第五百二十四話
「おい、何故答えに詰まる?そこの二人は誰何だ!」
白鳥ギルド長の口調と表情が厳しい物となる。違法行為の片棒担がされるかもしれないとなれば無理もない。
「怪しい者ではありませんよ、ましてや犯罪者でもありません。舞、フードを」
「うん、お兄ちゃん」
まずは舞がフードを外して顔を見せる。それを見たギルド長の反応は予想外であった。
「滝本中尉・・・こんな可愛い娘にお兄ちゃん呼びさせるなんて。取り敢えずお巡りさん呼ぼうか」
「ギルド長、舞は正真正銘の妹ですからね!」
確かにお巡りさん召喚案件とも見える状況だが、俺が舞からお兄ちゃん呼びされるのは完全に合法で正当な権利だ。
「はっはっはっ、半分冗談だ」
「半分本気だったんですかい!」
お巡りさんを呼ばれた所でこの件に関しては俺は無実なので良いのだが、別の件で困ってしまうので呼ばないでほしい。

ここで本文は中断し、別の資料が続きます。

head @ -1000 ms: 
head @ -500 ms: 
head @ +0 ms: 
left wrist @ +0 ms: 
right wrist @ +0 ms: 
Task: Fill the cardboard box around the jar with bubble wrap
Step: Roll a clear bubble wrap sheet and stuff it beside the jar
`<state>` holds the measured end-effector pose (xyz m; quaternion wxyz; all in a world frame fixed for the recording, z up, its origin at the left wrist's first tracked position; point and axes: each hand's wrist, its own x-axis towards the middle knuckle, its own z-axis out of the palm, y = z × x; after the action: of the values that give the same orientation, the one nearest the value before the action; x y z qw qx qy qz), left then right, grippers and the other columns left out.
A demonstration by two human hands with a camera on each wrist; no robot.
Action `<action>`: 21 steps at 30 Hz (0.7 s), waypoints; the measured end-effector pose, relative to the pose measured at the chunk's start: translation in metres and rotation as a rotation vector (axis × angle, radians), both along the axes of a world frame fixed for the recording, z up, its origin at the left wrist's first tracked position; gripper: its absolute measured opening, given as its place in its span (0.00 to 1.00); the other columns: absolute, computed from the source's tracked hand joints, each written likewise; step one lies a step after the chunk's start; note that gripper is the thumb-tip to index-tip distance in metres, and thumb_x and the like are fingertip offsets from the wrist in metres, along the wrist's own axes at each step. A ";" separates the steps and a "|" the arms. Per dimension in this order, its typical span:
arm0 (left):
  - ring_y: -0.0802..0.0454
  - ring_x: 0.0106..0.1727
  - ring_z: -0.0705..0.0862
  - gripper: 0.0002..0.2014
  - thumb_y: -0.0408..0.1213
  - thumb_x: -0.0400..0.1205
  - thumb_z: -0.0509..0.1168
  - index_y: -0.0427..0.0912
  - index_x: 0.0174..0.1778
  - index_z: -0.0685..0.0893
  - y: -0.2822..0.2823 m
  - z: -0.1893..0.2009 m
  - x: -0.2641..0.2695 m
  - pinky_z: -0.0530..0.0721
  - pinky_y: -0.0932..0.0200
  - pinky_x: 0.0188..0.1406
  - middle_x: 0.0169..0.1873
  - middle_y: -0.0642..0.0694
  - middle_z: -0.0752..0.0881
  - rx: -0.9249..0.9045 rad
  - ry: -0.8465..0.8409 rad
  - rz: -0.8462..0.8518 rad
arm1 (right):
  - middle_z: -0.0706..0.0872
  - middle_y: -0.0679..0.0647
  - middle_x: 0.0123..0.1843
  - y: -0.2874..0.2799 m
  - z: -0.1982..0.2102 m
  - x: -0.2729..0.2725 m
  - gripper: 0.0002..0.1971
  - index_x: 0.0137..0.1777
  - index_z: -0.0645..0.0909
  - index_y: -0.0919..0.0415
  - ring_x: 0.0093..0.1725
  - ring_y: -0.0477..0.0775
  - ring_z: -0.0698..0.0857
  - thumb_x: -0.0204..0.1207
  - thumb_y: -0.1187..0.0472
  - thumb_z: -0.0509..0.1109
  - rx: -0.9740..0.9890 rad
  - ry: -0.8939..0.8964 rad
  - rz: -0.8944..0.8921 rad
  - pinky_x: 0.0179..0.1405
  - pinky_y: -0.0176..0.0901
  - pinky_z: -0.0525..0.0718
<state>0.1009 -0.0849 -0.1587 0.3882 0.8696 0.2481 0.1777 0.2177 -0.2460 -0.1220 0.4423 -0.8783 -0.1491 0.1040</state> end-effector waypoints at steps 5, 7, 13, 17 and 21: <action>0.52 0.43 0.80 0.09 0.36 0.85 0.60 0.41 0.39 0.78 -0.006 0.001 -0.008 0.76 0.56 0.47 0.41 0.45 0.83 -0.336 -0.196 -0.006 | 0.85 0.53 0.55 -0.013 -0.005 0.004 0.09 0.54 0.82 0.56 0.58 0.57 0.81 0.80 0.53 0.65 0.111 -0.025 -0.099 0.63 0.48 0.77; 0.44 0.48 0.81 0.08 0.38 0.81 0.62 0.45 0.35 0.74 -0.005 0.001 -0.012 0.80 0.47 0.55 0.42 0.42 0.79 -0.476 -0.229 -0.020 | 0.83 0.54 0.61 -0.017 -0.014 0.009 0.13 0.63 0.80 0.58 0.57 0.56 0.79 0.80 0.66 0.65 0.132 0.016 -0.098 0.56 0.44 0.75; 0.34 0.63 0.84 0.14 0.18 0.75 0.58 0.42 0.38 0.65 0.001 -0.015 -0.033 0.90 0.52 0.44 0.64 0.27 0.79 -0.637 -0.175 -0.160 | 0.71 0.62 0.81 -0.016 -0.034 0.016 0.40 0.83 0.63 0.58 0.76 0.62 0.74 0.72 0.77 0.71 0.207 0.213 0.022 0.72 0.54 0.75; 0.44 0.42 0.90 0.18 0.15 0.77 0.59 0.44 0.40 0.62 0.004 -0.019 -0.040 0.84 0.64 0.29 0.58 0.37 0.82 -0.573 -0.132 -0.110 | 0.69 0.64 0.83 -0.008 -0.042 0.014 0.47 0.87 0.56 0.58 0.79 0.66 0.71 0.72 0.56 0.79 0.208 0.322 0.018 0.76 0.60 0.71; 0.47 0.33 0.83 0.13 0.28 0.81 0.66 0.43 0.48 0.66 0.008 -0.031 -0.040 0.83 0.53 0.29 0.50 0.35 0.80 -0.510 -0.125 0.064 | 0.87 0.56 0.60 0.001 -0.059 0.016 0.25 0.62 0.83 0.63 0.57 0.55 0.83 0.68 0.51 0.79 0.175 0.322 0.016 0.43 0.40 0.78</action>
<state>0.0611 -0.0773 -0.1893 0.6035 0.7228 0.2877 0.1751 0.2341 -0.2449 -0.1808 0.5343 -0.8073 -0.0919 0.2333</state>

「で、何でこんな事してまで俺に登録させるんだ?中尉の妹なら普通にカウンターで登録すれば良いだろうに」
「とある事情から舞はスキルを登録していません。これは関中佐の判断です」
ギルド長はスキルを登録していないと聞いて批難するような視線を向けてきた。本来ならスキルを授かる日に役所で登録しなければならないので、批難されるのは仕方ない。
「当然相応の理由があります。ギルド長は俺の父さんにまつわる騒動をご存じですか?」
「ああ、優秀なスキル持ちの滝本医師を専属にしようと上の連中が暗躍した件だな」
ギルド長もあれだけマスコミで騒がれたので知ってたようだ。まあ、あれだけ騒いでいたのだから知らない人はほぽ居ないだろう。
「あれ以上の争奪戦が繰り広げられるとしたら、ギルド長はどうします?」
「そんなに優秀なスキルなのか?一体どんなスキルなんだ・・・」
「それを知れば巻き込まれますが、それでも知りたいですか?」
秘密を知る者は少ない方が良い。そして、知ったなら否応なく巻き込まれるのはお約束というもの。
「止めとくよ。聞いたら危ないって俺の本能が叫んでる。そして、そっちのもう一人にも本能が警鐘を鳴らしてるんだが・・・探索者登録する以上聞かない訳にはいかないんだよなぁ」
「恨むなら関中佐をお願いします。白鳥ギルド長に頼むのは関中佐の判断ですので」
視線でアーシャにフードを外すよう促し、アーシャがゆっくりとフードを外した。美しい白銀髪と白い肌、彫りの深い顔は彼女が日本人ではない事を如実に語っていた。
「・・・まさか、まさかと思うのだが。念の為聞いても良いかな?滝本中尉、そこの銀髪美少女さんは畏れ多くもロシア皇帝陛下の御息女アナスタシア・ロマノフ皇女殿下だったりするのかな?」
「流石白鳥ギルド長、御名答です。ギルド長、普通に受付で探索者登録出来ない理由は言うまでもないですよね」
アーシャが姿を晒して探索者登録なんてしたら、居合わせた人達や一般のギルド職員はどんな反応起こすやら。
「試しにやってみて良いですかね?」
「ダメに決まってるだろうがぁ!」
ギルド長室に白鳥ギルド長渾身の絶叫が響く。勿論冗談で、本当にやったりしませんからね。